*** Opening Information supplied ***

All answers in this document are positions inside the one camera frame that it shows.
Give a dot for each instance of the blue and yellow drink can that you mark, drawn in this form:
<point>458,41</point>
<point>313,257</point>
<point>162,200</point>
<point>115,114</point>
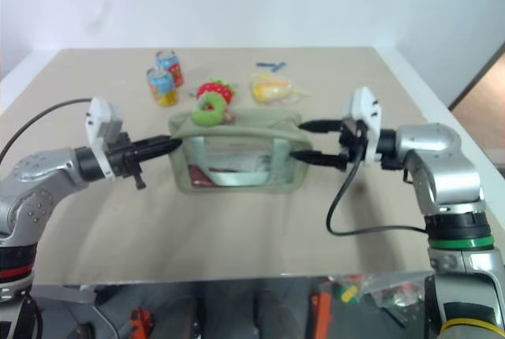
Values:
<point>161,88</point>

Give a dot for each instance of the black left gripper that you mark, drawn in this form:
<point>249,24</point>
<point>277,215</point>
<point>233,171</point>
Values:
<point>122,154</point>

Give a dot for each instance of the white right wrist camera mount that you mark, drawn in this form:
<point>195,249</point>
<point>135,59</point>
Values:
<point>367,110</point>

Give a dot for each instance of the light blue clip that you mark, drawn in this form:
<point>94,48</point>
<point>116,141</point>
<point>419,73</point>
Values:
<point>279,66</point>

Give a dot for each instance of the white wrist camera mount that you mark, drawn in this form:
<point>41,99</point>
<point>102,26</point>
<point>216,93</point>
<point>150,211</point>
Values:
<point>367,110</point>
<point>99,118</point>

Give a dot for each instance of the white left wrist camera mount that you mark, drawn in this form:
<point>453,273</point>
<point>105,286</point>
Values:
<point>99,118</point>

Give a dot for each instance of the yellow packaged toy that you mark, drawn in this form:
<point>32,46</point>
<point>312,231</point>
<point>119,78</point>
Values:
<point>272,88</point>

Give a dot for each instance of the clear plastic bag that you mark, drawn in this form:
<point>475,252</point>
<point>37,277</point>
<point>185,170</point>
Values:
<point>394,293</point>

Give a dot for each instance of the blue and red drink can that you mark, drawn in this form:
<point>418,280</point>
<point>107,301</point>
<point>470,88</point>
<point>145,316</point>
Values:
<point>170,65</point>

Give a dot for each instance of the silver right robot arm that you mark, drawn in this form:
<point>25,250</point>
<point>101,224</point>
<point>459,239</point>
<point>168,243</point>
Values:
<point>442,165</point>

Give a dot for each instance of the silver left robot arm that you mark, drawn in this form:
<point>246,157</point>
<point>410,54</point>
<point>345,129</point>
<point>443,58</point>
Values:
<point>43,173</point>

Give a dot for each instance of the red strawberry plush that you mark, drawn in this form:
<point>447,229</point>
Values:
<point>215,87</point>

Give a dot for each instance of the green pouch with clear window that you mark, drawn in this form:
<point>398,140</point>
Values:
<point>252,122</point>

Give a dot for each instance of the brown wooden door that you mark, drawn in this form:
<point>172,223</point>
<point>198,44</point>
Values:
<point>483,79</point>

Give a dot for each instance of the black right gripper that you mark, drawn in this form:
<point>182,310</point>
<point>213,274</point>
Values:
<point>351,136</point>

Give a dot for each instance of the red packet inside pouch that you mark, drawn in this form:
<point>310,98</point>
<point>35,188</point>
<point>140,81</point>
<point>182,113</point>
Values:
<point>199,179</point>

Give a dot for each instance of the dark blue clip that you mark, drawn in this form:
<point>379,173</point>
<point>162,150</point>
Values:
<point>265,65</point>

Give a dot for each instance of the beige table cloth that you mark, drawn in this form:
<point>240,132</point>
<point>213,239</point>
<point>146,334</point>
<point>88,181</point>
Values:
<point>252,236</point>

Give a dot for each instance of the orange tool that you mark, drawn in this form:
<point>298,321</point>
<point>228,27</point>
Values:
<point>141,323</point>
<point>321,315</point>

*** Closing Information supplied ***

Exercise: Send back exactly the lines of the listing above starting at the one with "<point>345,129</point>" and ending at the one with "<point>215,87</point>", inclusive, and no others.

Exercise solution:
<point>345,129</point>
<point>443,58</point>
Values:
<point>43,173</point>

Give a dot for each instance of the red strawberry plush that you mark, drawn in this form:
<point>447,229</point>
Values:
<point>215,87</point>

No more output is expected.